<<<<

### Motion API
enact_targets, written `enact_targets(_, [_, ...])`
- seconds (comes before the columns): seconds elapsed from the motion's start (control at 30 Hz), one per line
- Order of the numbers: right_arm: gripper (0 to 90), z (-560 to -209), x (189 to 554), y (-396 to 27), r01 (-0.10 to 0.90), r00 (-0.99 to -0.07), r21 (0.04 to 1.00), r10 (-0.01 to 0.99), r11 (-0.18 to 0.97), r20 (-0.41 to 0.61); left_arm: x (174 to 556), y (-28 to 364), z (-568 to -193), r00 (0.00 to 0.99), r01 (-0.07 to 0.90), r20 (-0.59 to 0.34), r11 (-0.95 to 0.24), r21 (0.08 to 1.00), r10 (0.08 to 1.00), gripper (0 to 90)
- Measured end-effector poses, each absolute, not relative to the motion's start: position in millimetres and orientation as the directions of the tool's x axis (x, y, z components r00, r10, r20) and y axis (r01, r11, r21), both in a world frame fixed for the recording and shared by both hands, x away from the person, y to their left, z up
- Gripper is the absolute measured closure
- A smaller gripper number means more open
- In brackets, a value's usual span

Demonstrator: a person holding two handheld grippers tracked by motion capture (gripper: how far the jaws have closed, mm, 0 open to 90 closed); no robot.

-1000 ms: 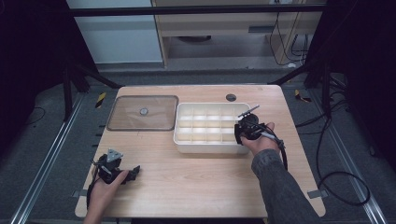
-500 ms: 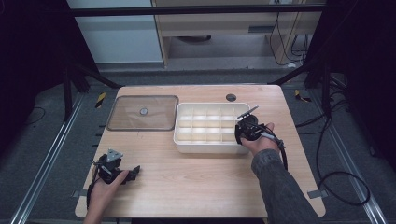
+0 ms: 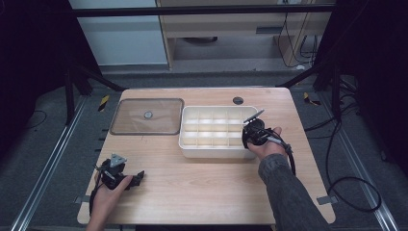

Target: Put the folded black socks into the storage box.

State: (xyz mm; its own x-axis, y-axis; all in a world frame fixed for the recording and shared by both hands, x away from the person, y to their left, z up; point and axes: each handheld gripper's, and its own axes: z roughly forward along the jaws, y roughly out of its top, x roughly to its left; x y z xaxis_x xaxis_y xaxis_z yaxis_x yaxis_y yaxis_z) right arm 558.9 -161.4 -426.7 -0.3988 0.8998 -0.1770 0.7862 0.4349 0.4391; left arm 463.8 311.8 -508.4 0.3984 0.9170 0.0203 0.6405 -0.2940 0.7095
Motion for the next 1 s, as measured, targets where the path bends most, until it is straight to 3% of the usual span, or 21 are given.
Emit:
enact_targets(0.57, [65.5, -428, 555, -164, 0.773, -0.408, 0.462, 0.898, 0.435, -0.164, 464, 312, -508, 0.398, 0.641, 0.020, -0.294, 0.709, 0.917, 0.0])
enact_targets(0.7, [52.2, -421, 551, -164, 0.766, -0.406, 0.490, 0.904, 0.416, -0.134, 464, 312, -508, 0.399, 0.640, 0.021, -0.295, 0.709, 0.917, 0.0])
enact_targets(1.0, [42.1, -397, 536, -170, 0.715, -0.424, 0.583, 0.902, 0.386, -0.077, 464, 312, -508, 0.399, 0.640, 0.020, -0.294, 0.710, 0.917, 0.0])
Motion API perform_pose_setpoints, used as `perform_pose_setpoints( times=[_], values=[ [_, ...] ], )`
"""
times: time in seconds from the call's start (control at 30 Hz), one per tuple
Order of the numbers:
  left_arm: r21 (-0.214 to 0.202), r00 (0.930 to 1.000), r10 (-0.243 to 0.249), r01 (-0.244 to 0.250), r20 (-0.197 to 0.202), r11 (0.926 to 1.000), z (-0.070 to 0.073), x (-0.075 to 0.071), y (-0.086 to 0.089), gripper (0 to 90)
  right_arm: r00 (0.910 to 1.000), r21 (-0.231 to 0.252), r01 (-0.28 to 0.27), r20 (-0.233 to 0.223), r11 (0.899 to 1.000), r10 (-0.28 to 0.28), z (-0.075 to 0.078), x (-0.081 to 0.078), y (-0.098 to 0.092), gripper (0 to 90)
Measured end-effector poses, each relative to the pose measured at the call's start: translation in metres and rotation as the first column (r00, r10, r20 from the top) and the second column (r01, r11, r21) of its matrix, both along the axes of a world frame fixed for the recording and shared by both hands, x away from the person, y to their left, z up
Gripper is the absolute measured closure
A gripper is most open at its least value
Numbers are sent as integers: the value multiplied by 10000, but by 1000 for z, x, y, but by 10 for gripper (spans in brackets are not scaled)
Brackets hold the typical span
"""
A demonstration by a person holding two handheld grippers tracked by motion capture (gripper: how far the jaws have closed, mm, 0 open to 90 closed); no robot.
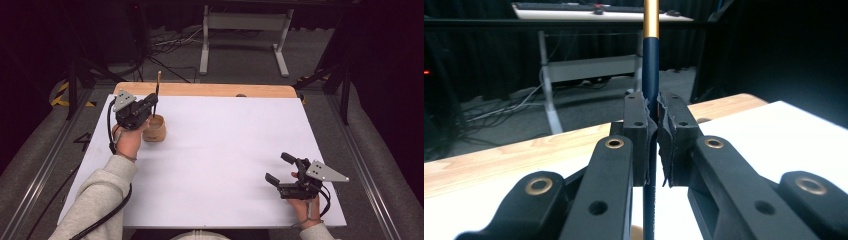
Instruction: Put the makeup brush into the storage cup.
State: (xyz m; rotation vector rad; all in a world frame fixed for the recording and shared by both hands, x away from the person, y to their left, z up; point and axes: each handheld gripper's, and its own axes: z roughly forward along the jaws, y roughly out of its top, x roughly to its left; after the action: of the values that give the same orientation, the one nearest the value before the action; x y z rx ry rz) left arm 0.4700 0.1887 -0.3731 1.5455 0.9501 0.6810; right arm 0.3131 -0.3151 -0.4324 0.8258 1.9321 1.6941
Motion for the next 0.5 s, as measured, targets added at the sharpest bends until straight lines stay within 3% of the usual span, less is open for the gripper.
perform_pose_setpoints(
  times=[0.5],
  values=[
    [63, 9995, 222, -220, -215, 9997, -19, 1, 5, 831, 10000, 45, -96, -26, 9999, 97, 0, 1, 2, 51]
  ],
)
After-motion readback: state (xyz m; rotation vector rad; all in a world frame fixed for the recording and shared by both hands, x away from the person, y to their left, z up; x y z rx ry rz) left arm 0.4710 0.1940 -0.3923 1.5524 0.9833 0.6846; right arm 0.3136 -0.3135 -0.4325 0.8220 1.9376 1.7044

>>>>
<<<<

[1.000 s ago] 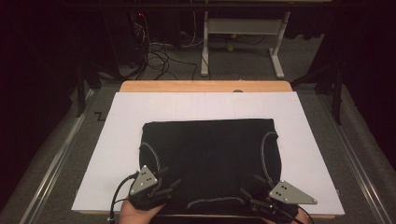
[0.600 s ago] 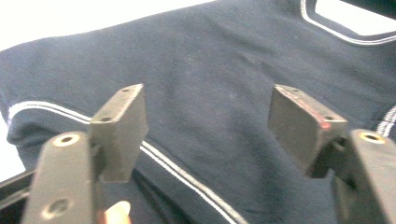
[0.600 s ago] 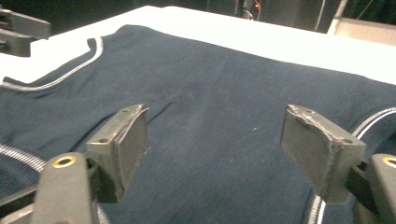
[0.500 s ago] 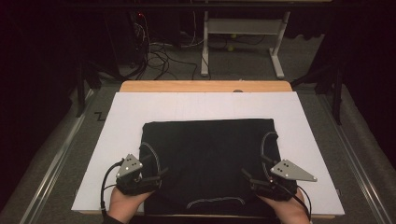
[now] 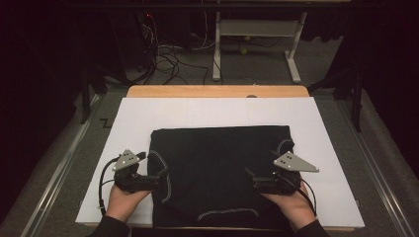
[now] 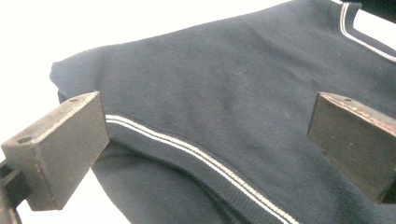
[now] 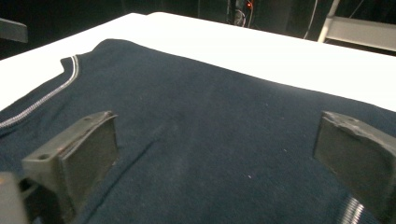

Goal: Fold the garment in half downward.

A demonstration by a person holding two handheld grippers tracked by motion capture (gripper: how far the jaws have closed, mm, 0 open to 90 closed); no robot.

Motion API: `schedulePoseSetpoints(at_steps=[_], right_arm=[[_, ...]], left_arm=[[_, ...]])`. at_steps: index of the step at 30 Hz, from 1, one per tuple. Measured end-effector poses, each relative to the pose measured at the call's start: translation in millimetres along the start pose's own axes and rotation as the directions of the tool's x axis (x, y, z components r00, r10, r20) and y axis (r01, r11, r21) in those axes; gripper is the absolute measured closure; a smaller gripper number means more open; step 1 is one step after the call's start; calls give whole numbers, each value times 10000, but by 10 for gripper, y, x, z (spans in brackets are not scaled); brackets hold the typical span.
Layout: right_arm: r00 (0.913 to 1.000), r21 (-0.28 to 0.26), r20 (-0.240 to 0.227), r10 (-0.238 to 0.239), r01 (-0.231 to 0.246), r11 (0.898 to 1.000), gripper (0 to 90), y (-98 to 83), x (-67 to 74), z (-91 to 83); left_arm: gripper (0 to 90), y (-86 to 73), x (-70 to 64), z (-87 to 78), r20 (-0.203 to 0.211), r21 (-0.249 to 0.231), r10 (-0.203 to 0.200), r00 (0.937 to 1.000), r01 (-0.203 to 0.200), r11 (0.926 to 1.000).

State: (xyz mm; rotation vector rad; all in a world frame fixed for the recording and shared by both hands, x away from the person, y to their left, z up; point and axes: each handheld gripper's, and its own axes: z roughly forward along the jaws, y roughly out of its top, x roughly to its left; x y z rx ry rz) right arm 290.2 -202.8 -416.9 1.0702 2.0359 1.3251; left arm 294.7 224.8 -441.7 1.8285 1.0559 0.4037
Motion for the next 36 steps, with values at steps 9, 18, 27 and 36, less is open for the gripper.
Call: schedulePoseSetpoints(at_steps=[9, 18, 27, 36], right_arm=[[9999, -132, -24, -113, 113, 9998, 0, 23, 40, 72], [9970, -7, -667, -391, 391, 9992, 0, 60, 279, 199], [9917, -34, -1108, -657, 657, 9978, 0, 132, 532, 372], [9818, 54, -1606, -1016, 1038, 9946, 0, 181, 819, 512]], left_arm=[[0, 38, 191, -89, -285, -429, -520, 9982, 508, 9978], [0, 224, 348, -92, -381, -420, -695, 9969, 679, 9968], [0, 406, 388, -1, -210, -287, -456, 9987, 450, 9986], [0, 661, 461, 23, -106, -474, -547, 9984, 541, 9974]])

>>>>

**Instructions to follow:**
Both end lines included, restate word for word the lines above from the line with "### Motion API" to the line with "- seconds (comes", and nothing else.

**Reply to the task:**
### Motion API
enact_targets, written `enact_targets(_, [_, ...])`
- seconds (comes before the columns): seconds elapsed from the motion's start (control at 30 Hz), one per line

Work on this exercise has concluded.